The tumor suppressor protein p53 regulates the expression of many genes involved in DNA repair, cell cycle arrest, and apoptotic cell death. Mutations that inactivate p53 are found in over 50% of human cancers, and most of the cancer-associated mutations are within its DNA-binding domain. The image shows a tetramer of the p53 DNA-binding domain complexed with DNA (Protein Data Bank entry 2ac0). The tetramer subunits are shown as light blue, green, orange, and yellow ribbons, with red spheres marking several major "hot spots" of mutation. The DNA is shown in purple and blue with simplified sugars and bases. References:
Structural basis of restoring sequence-specific DNA binding and transactivation to mutant p53 by suppressor mutations.

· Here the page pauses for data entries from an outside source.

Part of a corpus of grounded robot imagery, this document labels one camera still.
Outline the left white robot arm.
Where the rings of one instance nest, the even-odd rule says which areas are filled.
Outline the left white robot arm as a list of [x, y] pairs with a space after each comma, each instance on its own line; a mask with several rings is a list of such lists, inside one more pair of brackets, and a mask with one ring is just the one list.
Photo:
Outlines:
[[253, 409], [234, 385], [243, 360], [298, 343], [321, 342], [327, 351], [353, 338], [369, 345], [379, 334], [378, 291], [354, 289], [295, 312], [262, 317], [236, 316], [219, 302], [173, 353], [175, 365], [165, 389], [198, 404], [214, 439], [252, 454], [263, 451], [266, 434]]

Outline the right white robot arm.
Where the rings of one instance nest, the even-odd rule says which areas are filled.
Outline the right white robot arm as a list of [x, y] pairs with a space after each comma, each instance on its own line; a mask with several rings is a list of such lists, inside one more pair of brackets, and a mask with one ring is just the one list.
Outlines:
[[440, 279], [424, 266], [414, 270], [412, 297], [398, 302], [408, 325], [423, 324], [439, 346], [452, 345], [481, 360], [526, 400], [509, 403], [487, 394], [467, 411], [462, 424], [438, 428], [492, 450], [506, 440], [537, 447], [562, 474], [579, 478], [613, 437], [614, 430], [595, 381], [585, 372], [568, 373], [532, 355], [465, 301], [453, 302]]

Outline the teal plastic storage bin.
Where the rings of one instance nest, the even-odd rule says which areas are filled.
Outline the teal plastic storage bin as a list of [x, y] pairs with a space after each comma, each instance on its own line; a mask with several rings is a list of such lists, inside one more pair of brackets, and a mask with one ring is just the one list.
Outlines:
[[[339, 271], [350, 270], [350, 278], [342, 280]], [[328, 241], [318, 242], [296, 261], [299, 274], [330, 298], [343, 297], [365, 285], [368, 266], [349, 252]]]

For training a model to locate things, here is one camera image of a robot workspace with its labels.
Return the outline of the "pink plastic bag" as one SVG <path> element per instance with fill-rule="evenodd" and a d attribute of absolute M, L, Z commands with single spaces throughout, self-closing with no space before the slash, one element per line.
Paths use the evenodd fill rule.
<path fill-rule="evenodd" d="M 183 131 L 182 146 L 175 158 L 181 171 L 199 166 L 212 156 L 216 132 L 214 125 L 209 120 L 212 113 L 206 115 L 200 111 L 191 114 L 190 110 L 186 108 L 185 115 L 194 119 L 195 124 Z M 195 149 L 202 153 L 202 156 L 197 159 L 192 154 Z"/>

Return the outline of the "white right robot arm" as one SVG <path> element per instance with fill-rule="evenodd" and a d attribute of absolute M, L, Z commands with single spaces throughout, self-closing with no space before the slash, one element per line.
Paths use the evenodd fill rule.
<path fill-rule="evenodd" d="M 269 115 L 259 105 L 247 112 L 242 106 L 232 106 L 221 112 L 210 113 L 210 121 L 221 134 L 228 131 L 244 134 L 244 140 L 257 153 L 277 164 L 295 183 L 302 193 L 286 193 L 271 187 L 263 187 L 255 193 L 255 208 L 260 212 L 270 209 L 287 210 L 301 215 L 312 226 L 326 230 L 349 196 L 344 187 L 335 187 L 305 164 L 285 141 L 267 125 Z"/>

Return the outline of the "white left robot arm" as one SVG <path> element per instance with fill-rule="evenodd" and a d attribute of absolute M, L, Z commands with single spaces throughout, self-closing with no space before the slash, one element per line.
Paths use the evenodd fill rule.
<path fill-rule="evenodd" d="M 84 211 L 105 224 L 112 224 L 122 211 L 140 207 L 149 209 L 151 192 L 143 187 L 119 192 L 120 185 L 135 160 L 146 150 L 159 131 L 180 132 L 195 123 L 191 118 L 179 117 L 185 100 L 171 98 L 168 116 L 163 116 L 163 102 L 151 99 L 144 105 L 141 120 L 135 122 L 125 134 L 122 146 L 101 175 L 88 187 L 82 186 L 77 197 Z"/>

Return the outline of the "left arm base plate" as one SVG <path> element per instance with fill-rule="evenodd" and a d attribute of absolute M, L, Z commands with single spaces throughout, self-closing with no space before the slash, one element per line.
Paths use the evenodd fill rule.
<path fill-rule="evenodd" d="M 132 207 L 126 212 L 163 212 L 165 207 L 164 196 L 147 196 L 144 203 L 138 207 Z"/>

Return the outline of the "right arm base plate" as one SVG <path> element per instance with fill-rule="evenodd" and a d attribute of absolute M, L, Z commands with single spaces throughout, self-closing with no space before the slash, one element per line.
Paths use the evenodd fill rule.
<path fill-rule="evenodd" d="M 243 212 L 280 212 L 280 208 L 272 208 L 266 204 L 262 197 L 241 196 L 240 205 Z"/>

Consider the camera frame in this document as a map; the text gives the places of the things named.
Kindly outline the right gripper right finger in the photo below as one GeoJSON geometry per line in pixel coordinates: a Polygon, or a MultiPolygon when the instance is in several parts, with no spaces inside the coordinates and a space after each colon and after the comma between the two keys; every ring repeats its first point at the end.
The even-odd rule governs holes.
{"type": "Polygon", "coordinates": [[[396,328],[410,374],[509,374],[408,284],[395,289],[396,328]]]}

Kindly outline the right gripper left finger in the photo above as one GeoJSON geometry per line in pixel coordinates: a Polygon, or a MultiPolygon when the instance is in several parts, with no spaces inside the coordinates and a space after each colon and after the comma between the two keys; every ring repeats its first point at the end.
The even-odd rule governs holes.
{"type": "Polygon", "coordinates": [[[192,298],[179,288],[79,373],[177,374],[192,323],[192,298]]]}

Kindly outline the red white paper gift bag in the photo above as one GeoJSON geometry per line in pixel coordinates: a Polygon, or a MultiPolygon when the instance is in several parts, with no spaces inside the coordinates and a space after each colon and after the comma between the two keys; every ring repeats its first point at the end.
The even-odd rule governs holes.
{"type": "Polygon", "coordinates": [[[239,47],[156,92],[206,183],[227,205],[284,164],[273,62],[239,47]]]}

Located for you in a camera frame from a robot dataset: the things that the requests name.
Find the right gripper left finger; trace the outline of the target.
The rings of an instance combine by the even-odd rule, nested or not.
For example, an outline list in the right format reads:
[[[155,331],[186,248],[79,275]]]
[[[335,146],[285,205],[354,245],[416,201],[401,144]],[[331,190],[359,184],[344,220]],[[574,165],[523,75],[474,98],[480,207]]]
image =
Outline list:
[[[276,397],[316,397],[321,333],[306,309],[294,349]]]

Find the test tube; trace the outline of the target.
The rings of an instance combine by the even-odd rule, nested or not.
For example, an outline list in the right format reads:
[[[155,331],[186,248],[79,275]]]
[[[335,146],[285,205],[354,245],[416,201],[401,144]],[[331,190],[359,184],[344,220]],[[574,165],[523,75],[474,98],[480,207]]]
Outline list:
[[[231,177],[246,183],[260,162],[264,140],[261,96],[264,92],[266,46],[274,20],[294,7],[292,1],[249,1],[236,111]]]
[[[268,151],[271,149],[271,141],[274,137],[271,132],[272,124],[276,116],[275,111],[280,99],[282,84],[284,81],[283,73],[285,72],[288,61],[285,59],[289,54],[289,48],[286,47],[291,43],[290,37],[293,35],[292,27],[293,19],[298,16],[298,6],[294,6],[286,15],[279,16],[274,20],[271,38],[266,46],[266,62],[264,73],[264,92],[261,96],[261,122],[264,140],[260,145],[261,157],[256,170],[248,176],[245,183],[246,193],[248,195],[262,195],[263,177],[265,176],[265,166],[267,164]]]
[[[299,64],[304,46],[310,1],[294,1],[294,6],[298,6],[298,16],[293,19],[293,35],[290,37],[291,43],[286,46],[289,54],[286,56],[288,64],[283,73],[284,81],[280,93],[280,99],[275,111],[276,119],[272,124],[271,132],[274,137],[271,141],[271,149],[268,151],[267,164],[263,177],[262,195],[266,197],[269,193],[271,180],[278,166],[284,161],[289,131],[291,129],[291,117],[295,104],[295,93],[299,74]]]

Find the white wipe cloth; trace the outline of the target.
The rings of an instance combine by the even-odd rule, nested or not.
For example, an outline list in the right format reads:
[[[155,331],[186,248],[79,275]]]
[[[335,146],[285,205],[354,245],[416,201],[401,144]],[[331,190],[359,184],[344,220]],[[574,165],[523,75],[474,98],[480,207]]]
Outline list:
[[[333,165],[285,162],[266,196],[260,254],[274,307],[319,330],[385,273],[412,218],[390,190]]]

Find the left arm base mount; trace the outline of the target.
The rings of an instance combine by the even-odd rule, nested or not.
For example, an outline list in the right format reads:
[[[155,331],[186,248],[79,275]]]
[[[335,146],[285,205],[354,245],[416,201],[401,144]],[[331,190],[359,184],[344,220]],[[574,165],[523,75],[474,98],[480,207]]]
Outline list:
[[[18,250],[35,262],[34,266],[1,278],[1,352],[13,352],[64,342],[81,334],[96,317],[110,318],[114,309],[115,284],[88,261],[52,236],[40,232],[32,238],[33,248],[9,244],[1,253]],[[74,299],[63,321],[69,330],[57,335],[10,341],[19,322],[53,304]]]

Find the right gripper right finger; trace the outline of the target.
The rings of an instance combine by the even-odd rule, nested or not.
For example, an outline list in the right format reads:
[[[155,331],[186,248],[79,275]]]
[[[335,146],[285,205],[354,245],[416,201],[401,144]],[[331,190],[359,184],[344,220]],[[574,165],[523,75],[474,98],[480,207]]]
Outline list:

Suad O, Rozenberg H, Brosh R, Diskin-Posner Y, Kessler N, Shimon LJ, Frolow F, Liran A, Rotter V, Shakked Z. J Mol Biol. 2009 Jan 9;385(1):249-65.
Structural basis of DNA recognition by p53 tetramers. Kitayner M, Rozenberg H, Kessler N, Rabinovich D, Shaulov L, Haran TE, Shakked Z. Mol Cell. 2006 Jun 23;22(6):741-53.